43.4.2 Other properties

Each regular expression also has the following properties:

43.5 Methods for working with regular expressions

43.5.1 By default, regular expressions match anywhere in a string

By default, regular expressions match anywhere in a string:

> /a/.test('__a__')
true

We can change that by using assertions such as ^ or by using the flag /y:

> /^a/.test('__a__')
false
> /^a/.test('a__')
true

43.5.2 regExp.test(str): is there a match? [ES3]

The regular expression method .test() returns true if regExp matches str:

> /bc/.test('ABCD')
false
> /bc/i.test('ABCD')
true
> /\.mjs$/.test('main.mjs')
true

With .test() we should normally avoid the /g flag. If we use it, we generally don’t get the same result every time we call the method:

> const r = /a/g;
> r.test('aab')
true
> r.test('aab')
true
> r.test('aab')
false

The results are due to /a/ having two matches in the string. After all of those were found, .test() returns false.

43.5.3 str.search(regExp): at what index is the match? [ES3]

The string method .search() returns the first index of str at which there is a match for regExp:

> '_abc_'.search(/abc/)
1
> 'main.mjs'.search(/\.mjs$/)
4

43.5.4 regExp.exec(str): capturing groups [ES3]

43.5.4.1 Getting a match object for the first match

Without the flag /g, .exec() returns the captures of the first match for regExp in str:

assert.deepEqual(
  /(a+)b/.exec('ab aab'),
  {
    0: 'ab',
    1: 'a',
    index: 0,
    input: 'ab aab',
    groups: undefined,
  }
);

The result is a match object with the following properties:

43.5.4.2 Named capture groups [ES2018]

The previous example contained a single positional group. The following example demonstrates named groups:

assert.deepEqual(
  /(?<as>a+)b/.exec('ab aab'),
  {
    0: 'ab',
    1: 'a',
    index: 0,
    input: 'ab aab',
    groups: { as: 'a' },
  }
);

In the result of .exec(), we can see that a named group is also a positional group – its capture exists twice:

43.5.4.3 Looping over all matches

  Better alternative for retrieving all matches: str.matchAll(regExp) [ES2020]

Since ECMAScript 2020, JavaScript has another method for retrieving all matches: str.matchAll(regExp). This method is easier to use and has fewer caveats.

If we want to retrieve all matches of a regular expression (not just the first one), we need to switch on the flag /g. Then we can call .exec() multiple times and get one match each time. After the last match, .exec() returns null.

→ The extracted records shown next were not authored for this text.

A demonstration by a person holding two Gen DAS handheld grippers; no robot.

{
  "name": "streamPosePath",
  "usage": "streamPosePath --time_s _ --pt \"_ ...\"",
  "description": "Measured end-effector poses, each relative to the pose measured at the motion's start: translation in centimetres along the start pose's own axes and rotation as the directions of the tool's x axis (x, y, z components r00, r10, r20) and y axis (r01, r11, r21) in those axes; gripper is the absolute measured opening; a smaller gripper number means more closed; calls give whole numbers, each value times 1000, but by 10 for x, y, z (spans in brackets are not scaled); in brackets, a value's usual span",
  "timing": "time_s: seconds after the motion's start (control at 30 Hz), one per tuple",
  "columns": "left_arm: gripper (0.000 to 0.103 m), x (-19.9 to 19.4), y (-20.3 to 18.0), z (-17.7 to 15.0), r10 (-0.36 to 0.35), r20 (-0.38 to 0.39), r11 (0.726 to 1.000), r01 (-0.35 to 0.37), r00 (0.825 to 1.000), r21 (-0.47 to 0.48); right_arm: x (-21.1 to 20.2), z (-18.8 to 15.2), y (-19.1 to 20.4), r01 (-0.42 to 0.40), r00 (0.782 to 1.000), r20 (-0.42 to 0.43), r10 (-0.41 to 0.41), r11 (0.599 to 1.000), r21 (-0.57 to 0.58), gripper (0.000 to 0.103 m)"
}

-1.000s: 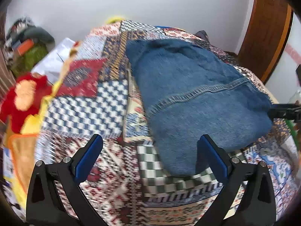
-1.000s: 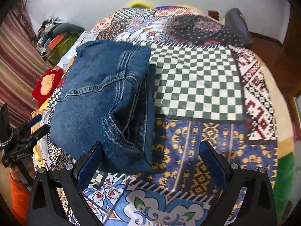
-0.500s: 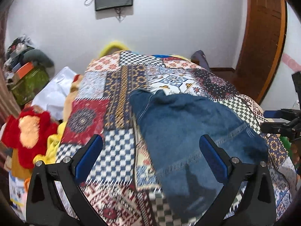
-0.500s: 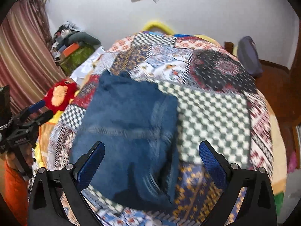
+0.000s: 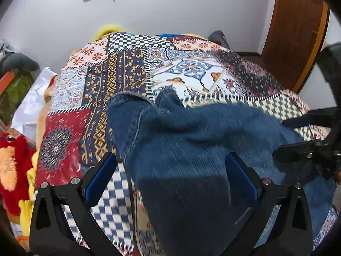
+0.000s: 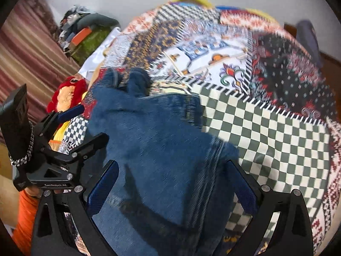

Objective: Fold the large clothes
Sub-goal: 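Grasp the folded jacket edges with both tools and lift it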

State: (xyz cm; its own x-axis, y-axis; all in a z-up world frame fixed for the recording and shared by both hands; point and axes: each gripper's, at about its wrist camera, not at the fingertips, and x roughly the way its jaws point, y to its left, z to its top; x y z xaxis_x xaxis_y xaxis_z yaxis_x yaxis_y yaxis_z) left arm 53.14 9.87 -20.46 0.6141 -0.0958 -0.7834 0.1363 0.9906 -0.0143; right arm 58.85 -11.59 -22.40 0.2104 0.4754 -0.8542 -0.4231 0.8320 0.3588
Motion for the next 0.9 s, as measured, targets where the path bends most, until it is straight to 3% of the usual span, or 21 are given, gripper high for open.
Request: streamPosePath --time_s 0.13,0.3,0.37,0.47,0.5,0.6,0.67,0.8,0.9 --pt "103 6 18 14 59 20 998 -59 998 -16 17 12 -21 5 999 -36 -4 1000 23 100" --pt "103 6 28 23 30 8 999 -29 1000 -21 23 16 -37 -39 998 -44 42 998 58 100" --pt "103 0 27 25 56 29 998 -56 998 -14 16 15 -37 -17 999 -27 18 998 57 100" --pt "103 -18 33 30 157 76 987 -154 985 -41 -1 13 -28 47 999 15 -48 999 26 100" --pt "103 -23 37 31 155 77 987 -151 985 -50 -8 10 -26 71 997 32 -71 997 10 100" --pt "103 -43 47 29 125 81 990 -119 989 -82 -37 2 -11 160 982 108 -153 985 -65 100" --pt "103 -58 48 22 97 86 992 -90 992 -85 -54 -7 -6 170 977 148 -154 980 -100 100" --pt "103 -80 42 0 29 82 997 -22 996 -80 -74 -23 -4 149 976 176 -129 983 -108 100" --pt "103 -84 38 -21 -58 50 991 64 997 -114 -75 -38 -9 75 988 141 -64 994 -77 100"
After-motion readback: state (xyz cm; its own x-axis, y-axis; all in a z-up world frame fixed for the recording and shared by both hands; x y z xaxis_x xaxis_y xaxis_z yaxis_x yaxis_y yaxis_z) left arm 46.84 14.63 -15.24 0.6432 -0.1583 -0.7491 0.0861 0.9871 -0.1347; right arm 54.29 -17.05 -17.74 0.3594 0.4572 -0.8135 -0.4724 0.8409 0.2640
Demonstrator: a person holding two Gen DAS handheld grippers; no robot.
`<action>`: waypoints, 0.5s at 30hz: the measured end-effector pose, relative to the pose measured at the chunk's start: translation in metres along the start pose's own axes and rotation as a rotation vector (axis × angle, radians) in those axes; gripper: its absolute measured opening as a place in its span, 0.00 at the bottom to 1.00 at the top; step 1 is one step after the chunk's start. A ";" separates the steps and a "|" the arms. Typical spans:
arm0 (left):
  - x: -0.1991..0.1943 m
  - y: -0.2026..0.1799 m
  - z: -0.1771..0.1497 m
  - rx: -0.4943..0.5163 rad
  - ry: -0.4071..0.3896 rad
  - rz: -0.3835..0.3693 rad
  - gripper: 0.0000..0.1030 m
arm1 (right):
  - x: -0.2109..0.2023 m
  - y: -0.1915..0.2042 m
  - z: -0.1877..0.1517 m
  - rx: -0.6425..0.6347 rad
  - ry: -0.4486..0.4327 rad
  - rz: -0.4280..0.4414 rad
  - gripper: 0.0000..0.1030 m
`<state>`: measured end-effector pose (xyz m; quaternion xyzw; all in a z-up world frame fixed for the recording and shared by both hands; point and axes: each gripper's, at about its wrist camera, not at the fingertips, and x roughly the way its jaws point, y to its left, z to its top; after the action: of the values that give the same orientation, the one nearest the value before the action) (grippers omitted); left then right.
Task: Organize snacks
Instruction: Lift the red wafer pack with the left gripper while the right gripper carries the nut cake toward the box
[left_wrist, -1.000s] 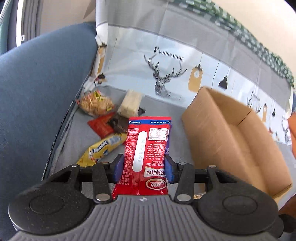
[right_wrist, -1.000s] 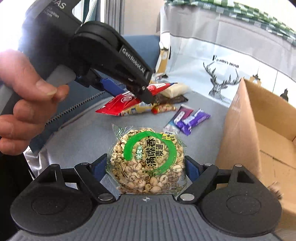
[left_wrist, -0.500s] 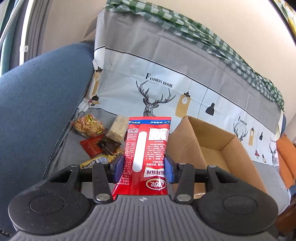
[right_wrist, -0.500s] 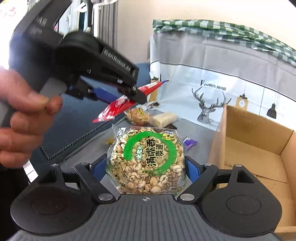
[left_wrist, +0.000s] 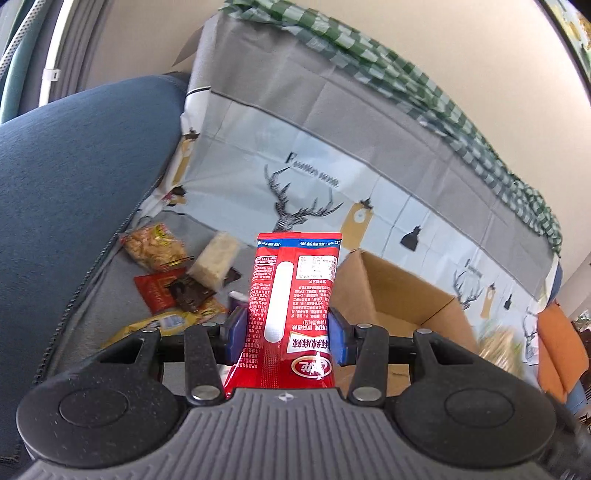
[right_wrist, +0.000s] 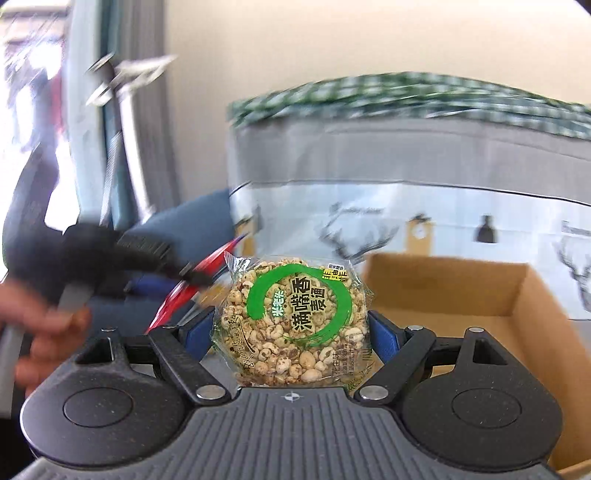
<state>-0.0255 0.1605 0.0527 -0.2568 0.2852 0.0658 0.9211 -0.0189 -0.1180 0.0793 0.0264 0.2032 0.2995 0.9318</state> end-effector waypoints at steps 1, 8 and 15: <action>0.000 -0.005 0.000 0.000 -0.006 -0.010 0.48 | -0.003 -0.011 0.008 0.021 -0.018 -0.019 0.83; 0.006 -0.043 -0.008 0.009 -0.042 -0.084 0.48 | -0.008 -0.092 0.041 0.052 -0.118 -0.204 0.83; 0.015 -0.092 -0.015 0.073 -0.105 -0.177 0.48 | -0.005 -0.150 0.015 0.184 -0.063 -0.311 0.83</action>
<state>0.0041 0.0736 0.0743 -0.2433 0.2148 -0.0130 0.9458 0.0649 -0.2424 0.0690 0.0890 0.2022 0.1308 0.9665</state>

> const regExp = /(a+)b/g;
> regExp.exec('ab aab')
{ 0: 'ab', 1: 'a', index: 0, input: 'ab aab', groups: undefined }
> regExp.exec('ab aab')
{ 0: 'aab', 1: 'aa', index: 3, input: 'ab aab', groups: undefined }
> regExp.exec('ab aab')
null

Therefore, we can loop over all matches as follows:

const regExp = /(a+)b/g;
const str = 'ab aab';

let match;
// Check for null via truthiness
// Alternative: while ((match = regExp.exec(str)) !== null)
while (match = regExp.exec(str)) {
  console.log(match[1]);
}
// Output:
// 'a'
// 'aa'

  Be careful when sharing regular expressions with /g!

Sharing regular expressions with /g has a few pitfalls, which are explained later.

  Exercise: Extracting quoted text via .exec()

exercises/regexps/extract_quoted_test.mjs

43.5.5 str.match(regExp): getting all group 0 captures [ES3]

Without /g, .match() works like .exec() – it returns a single match object.

With /g, .match() returns all substrings of str that match regExp:

> 'ab aab'.match(/(a+)b/g)
[ 'ab', 'aab' ]

If there is no match, .match() returns null:

> 'xyz'.match(/(a+)b/g)
null

We can use the nullish coalescing operator (??) to protect ourselves against null:

const numberOfMatches = (str.match(regExp) ?? []).length;

43.5.6 str.matchAll(regExp): getting an iterable over all match objects [ES2020]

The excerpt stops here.